== Segment start ==

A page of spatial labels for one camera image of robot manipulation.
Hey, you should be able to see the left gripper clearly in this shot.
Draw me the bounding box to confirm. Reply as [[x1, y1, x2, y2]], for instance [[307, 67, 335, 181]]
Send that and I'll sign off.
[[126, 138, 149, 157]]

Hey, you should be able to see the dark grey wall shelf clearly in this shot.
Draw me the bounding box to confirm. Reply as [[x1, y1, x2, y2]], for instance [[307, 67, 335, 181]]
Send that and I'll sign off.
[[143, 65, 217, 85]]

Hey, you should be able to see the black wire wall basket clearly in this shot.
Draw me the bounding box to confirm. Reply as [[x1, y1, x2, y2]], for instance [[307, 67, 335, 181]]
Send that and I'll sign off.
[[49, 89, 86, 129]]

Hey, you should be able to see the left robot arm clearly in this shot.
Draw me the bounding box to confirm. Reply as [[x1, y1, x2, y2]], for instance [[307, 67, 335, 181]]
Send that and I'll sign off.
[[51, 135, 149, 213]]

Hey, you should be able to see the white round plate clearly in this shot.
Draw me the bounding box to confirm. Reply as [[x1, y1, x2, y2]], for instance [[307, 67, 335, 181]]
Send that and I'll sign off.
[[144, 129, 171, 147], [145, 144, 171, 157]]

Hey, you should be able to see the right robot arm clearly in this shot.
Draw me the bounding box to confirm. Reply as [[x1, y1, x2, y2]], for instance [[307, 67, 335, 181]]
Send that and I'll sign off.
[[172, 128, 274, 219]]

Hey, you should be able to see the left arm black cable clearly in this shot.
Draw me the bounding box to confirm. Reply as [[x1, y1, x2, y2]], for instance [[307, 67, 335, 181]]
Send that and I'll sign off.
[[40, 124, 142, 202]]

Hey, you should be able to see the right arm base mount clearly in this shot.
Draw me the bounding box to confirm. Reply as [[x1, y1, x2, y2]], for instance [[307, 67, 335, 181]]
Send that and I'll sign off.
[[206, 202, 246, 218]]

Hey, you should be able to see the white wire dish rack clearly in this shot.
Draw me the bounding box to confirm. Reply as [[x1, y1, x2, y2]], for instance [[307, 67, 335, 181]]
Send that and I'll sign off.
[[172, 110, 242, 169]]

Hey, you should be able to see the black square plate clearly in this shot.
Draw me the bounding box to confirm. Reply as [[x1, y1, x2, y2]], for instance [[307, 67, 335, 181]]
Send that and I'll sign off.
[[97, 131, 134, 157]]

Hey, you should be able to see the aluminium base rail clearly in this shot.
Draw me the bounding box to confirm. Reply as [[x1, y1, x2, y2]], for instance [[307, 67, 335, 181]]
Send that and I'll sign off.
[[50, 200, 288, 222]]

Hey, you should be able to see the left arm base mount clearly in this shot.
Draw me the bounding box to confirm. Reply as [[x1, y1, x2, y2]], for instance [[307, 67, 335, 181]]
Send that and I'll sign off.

== Segment end ==

### The task
The full listing is to be written out again, exactly as shown.

### Answer to the problem
A page of spatial labels for one camera image of robot manipulation.
Hey, you should be able to see the left gripper clearly in this shot.
Draw me the bounding box to confirm. Reply as [[x1, y1, x2, y2]], for instance [[307, 67, 335, 181]]
Send that and I'll sign off.
[[126, 138, 149, 157]]

Hey, you should be able to see the dark grey wall shelf clearly in this shot.
Draw me the bounding box to confirm. Reply as [[x1, y1, x2, y2]], for instance [[307, 67, 335, 181]]
Send that and I'll sign off.
[[143, 65, 217, 85]]

Hey, you should be able to see the black wire wall basket clearly in this shot.
Draw me the bounding box to confirm. Reply as [[x1, y1, x2, y2]], for instance [[307, 67, 335, 181]]
Send that and I'll sign off.
[[49, 89, 86, 129]]

Hey, you should be able to see the left robot arm clearly in this shot.
Draw me the bounding box to confirm. Reply as [[x1, y1, x2, y2]], for instance [[307, 67, 335, 181]]
Send that and I'll sign off.
[[51, 135, 149, 213]]

Hey, you should be able to see the white round plate clearly in this shot.
Draw me the bounding box to confirm. Reply as [[x1, y1, x2, y2]], for instance [[307, 67, 335, 181]]
Send that and I'll sign off.
[[144, 129, 171, 147], [145, 144, 171, 157]]

Hey, you should be able to see the right robot arm clearly in this shot.
Draw me the bounding box to confirm. Reply as [[x1, y1, x2, y2]], for instance [[307, 67, 335, 181]]
Send that and I'll sign off.
[[172, 128, 274, 219]]

Hey, you should be able to see the left arm black cable clearly in this shot.
Draw me the bounding box to confirm. Reply as [[x1, y1, x2, y2]], for instance [[307, 67, 335, 181]]
Send that and I'll sign off.
[[40, 124, 142, 202]]

Hey, you should be able to see the right arm base mount clearly in this shot.
Draw me the bounding box to confirm. Reply as [[x1, y1, x2, y2]], for instance [[307, 67, 335, 181]]
Send that and I'll sign off.
[[206, 202, 246, 218]]

Hey, you should be able to see the white wire dish rack clearly in this shot.
Draw me the bounding box to confirm. Reply as [[x1, y1, x2, y2]], for instance [[307, 67, 335, 181]]
Send that and I'll sign off.
[[172, 110, 242, 169]]

Hey, you should be able to see the black square plate clearly in this shot.
Draw me the bounding box to confirm. Reply as [[x1, y1, x2, y2]], for instance [[307, 67, 335, 181]]
Send that and I'll sign off.
[[97, 131, 134, 157]]

Hey, you should be able to see the aluminium base rail clearly in this shot.
Draw me the bounding box to confirm. Reply as [[x1, y1, x2, y2]], for instance [[307, 67, 335, 181]]
Send that and I'll sign off.
[[50, 200, 288, 222]]

Hey, you should be able to see the left arm base mount clearly in this shot.
Draw me the bounding box to confirm. Reply as [[x1, y1, x2, y2]], for instance [[307, 67, 335, 181]]
Send that and I'll sign off.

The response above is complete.